# [YOUR TASK]
Please print out every line of the material, unchanged.
════════
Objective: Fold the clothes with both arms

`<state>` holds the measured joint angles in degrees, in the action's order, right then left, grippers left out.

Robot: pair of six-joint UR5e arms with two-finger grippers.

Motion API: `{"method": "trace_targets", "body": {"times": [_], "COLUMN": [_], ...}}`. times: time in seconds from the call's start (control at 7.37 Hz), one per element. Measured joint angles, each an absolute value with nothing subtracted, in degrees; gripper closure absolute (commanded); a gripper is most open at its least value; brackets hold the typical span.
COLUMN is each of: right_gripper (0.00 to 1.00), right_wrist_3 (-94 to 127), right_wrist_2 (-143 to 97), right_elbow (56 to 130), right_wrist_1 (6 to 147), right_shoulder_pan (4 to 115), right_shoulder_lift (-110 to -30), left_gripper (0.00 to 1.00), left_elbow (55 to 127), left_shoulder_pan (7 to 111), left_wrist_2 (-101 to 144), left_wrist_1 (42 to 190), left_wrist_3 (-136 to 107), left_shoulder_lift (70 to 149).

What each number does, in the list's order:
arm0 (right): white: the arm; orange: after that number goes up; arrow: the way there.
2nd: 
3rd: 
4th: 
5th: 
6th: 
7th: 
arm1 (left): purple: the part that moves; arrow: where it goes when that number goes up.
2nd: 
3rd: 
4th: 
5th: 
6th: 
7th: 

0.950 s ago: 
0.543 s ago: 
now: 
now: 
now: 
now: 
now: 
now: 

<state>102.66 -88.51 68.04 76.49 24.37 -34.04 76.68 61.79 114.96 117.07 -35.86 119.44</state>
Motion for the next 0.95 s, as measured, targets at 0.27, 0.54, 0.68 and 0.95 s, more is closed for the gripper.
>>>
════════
# [ANSWER SPACE]
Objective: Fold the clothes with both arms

`<state>` holds the measured joint angles in degrees, in the action's order, right then left, grippers left out.

Robot: pair of six-joint UR5e arms with two-finger grippers.

Motion API: `{"method": "trace_targets", "body": {"times": [_], "COLUMN": [_], ...}}`. times: time in seconds from the call's start (control at 7.37 Hz), one per element. Measured joint angles, each an absolute value with nothing subtracted, in degrees; gripper closure absolute (commanded); a gripper is most open at its least value; brackets hold the typical span.
COLUMN is each of: right_gripper (0.00 to 1.00), right_wrist_3 (-94 to 127), right_wrist_2 (-143 to 97), right_elbow (56 to 130), right_wrist_1 (6 to 147), right_shoulder_pan (4 to 115), right_shoulder_lift (-110 to -30), left_gripper (0.00 to 1.00), left_elbow (55 to 127), left_shoulder_pan (7 to 111), left_wrist_2 (-101 to 144), left_wrist_1 (42 to 190), left_wrist_3 (-136 to 107), left_shoulder_lift (70 to 149).

What each number does, in the list's order:
arm0 (right): white: the arm; orange: after that number goes up; arrow: the way there.
2nd: 
3rd: 
4th: 
5th: 
6th: 
7th: 
arm1 (left): purple: the part that moves; arrow: where it goes when that number goes up.
2nd: 
3rd: 
4th: 
5th: 
6th: 
7th: 

0.950 s ago: 
0.543 s ago: 
now: 
now: 
now: 
now: 
now: 
now: 

<state>102.66 -88.51 68.04 76.49 24.37 -34.04 76.68 61.79 114.96 117.07 -35.86 119.44</state>
Motion for the next 0.95 s, as measured, targets at 0.27, 0.54, 0.68 and 0.95 s, more is closed for the gripper.
>>>

No more output is required.